Sophie' [laughs] No.
 
Tom' For one reason or another the girls got, both got chicken pox that holiday. But that is a different thing. Then I got home here and said, I called the health insurers and said, “You know…” I went and spoke to the GP actually. And he said, “This was, you’ve got a problem with OCD.” And I said, “Rubbish.” I said, “I’m stressed out.” It may be OCD but equally it could just be a very minor case of OCD that’s just blown out of all proportion because of the stress. And I maintain that’s what it was.
 
And but I got counseling, monthly sessions probably from April through to August on private healthcare with you know, an expert who was regionally recognised and was very good.

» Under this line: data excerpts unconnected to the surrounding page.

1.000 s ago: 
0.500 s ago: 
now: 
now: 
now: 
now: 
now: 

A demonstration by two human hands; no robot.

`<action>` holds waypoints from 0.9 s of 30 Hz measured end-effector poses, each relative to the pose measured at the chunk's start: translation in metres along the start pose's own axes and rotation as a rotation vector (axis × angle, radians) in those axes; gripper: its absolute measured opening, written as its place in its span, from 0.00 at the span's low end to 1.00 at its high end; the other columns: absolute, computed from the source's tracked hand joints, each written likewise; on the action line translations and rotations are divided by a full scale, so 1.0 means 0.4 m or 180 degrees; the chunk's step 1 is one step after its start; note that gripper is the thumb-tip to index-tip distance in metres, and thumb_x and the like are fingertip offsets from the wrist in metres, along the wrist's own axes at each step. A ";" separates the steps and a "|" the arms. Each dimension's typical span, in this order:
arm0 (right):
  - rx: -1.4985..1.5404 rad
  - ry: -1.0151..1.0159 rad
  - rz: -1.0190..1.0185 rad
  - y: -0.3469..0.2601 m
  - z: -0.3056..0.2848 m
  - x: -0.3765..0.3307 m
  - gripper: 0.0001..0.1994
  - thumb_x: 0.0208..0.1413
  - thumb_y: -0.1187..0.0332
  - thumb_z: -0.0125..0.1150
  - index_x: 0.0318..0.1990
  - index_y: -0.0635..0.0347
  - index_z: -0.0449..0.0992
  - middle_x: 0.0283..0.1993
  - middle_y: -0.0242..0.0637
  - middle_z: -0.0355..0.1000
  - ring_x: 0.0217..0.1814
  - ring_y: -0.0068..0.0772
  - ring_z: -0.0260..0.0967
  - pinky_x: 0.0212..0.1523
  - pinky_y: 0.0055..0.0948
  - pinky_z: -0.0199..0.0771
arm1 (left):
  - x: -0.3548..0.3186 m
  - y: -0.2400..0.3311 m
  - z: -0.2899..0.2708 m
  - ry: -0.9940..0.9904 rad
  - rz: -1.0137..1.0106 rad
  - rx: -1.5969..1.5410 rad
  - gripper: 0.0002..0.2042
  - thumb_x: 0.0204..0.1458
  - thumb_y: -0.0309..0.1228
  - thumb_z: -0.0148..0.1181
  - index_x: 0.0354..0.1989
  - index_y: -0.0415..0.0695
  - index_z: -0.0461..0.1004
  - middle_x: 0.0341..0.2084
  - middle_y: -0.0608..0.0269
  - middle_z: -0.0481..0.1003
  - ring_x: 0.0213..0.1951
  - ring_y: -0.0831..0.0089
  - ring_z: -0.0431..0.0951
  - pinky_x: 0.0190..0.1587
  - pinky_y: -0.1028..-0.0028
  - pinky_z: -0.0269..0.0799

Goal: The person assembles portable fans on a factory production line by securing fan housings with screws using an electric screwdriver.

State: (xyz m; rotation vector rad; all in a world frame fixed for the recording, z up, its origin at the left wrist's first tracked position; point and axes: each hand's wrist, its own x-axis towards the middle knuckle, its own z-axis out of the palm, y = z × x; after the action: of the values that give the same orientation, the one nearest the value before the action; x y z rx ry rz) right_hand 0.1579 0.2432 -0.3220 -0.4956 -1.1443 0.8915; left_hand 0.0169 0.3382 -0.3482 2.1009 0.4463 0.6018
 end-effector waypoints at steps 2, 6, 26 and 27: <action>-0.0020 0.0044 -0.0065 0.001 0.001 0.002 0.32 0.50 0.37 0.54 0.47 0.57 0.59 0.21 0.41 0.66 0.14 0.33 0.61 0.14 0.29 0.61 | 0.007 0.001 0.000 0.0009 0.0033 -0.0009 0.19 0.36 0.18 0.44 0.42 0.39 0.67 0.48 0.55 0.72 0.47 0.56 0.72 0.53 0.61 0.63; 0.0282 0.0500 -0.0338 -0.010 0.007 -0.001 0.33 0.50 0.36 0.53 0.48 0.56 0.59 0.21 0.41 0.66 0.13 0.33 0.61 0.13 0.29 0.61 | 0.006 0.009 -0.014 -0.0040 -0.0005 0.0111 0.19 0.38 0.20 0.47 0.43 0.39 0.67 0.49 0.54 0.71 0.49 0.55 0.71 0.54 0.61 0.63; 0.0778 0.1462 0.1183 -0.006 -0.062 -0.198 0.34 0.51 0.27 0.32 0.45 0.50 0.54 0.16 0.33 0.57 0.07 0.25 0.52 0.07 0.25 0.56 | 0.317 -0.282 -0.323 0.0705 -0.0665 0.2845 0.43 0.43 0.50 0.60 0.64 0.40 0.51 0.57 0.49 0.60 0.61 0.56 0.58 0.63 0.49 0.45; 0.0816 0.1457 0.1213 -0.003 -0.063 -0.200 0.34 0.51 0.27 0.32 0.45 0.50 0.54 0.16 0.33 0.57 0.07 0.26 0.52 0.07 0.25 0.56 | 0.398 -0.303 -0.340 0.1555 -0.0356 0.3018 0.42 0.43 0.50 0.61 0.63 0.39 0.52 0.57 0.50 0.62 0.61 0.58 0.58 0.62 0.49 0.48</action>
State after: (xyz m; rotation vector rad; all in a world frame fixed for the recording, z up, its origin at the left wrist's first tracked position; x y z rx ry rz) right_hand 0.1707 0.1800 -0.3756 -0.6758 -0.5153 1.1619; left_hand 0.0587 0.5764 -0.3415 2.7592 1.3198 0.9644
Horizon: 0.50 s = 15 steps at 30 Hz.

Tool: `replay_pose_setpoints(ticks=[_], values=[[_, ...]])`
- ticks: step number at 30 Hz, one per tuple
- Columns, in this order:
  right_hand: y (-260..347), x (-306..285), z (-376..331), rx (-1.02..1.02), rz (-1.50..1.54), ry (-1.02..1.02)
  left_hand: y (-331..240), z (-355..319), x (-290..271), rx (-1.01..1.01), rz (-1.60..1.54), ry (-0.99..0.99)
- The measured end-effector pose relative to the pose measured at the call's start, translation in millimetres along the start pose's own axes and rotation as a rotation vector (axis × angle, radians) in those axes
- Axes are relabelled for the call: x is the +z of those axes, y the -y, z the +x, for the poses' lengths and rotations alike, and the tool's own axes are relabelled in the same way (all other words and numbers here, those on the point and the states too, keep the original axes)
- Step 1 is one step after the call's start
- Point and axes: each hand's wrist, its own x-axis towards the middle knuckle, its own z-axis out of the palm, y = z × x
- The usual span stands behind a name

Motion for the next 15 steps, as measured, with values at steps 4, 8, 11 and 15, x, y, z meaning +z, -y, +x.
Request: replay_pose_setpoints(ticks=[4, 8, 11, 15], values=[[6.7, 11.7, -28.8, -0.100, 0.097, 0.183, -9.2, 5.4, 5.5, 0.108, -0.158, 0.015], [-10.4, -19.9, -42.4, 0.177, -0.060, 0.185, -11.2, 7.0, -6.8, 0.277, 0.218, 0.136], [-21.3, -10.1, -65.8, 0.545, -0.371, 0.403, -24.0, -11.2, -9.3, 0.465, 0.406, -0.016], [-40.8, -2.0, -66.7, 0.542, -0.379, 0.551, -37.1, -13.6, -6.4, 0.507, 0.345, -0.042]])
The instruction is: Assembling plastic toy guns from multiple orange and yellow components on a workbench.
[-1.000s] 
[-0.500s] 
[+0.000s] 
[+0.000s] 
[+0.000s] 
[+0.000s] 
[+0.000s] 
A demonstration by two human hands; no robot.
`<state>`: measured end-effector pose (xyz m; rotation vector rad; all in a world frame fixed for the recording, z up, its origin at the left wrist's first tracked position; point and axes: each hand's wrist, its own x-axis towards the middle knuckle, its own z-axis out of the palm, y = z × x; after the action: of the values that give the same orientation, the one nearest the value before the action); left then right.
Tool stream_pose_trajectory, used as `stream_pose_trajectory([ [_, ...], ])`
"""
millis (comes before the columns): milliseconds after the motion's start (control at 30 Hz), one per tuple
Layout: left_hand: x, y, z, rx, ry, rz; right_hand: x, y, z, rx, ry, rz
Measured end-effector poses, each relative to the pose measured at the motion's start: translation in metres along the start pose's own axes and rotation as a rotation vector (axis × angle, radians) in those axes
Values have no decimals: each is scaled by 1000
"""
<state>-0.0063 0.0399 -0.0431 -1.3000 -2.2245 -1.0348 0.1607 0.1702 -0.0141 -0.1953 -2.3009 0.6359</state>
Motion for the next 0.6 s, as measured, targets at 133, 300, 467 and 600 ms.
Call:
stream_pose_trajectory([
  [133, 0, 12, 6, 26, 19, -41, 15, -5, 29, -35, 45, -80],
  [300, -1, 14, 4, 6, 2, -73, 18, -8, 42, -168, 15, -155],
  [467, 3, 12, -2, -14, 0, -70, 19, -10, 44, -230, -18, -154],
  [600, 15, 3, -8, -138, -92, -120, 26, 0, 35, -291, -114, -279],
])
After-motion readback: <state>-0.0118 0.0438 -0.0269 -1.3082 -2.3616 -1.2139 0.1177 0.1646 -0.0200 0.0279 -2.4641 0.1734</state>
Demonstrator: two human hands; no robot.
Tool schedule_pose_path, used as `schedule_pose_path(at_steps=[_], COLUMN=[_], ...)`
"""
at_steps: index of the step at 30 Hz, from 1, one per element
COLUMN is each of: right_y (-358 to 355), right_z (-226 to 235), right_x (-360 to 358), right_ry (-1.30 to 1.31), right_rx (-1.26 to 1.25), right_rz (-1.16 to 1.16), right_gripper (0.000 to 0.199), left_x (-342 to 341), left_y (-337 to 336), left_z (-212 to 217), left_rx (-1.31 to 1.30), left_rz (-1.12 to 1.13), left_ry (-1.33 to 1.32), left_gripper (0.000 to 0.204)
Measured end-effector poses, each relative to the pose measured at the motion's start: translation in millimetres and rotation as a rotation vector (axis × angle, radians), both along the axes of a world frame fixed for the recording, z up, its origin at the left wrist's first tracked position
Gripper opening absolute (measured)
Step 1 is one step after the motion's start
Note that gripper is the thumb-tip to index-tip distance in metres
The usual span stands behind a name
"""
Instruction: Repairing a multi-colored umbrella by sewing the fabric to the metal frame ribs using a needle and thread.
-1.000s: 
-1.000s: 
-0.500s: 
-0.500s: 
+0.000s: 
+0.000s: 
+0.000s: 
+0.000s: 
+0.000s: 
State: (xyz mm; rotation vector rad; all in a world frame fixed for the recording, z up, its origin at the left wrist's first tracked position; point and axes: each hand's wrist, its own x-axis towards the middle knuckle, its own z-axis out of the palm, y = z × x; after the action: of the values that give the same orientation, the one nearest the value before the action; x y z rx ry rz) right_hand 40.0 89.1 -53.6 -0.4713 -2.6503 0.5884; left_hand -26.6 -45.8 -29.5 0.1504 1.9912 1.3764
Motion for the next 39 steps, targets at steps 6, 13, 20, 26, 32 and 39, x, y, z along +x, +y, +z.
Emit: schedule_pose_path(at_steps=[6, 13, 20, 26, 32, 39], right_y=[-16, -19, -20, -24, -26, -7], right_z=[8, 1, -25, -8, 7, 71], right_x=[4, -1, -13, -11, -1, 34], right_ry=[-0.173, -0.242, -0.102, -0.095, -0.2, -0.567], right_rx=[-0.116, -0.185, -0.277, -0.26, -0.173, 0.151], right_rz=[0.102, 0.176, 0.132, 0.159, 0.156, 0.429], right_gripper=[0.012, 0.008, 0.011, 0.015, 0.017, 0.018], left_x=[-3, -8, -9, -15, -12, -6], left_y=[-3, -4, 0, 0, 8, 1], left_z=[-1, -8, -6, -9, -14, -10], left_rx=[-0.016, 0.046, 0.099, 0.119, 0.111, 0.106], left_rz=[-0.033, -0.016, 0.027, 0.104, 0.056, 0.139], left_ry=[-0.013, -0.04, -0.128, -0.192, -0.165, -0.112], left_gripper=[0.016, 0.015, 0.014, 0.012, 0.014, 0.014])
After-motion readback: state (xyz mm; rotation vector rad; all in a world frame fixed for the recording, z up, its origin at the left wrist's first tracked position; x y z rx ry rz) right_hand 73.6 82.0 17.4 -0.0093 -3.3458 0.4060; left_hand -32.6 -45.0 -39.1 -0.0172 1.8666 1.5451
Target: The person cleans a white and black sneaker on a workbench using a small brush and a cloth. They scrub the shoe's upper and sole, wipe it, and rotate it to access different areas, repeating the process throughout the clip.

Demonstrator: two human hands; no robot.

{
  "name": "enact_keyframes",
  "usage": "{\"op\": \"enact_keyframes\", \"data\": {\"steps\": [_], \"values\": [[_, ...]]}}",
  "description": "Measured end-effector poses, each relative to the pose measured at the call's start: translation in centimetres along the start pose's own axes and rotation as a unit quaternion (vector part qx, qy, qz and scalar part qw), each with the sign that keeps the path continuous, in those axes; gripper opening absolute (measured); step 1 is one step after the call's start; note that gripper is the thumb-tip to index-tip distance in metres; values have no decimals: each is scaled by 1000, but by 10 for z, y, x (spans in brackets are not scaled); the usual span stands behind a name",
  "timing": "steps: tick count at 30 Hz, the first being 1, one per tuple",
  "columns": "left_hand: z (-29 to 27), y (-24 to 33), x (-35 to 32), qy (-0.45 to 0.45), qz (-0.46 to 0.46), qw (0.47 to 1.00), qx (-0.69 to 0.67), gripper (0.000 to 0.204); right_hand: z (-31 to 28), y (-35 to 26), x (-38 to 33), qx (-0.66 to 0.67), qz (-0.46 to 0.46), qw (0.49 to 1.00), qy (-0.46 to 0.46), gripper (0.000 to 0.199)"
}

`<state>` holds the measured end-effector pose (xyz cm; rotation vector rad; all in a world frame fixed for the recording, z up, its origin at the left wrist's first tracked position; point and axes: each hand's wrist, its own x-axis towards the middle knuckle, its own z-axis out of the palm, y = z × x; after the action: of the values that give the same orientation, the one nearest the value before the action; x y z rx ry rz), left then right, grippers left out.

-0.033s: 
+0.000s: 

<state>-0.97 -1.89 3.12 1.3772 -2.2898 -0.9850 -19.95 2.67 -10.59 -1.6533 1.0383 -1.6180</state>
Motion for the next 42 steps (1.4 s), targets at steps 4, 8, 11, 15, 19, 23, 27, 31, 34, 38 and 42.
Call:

And a very slow process of repeat visits, I mean monthly didn’t seem like an in -proportion response to what was a fairly severe absence from work, but looking back that would have been the right way to tackle it. You know, it meant a long term solution.
 
I think my Father helped a lot as well. And I think one way or another sort of towards the sort of the middle of that summer I was getting on track really, with help.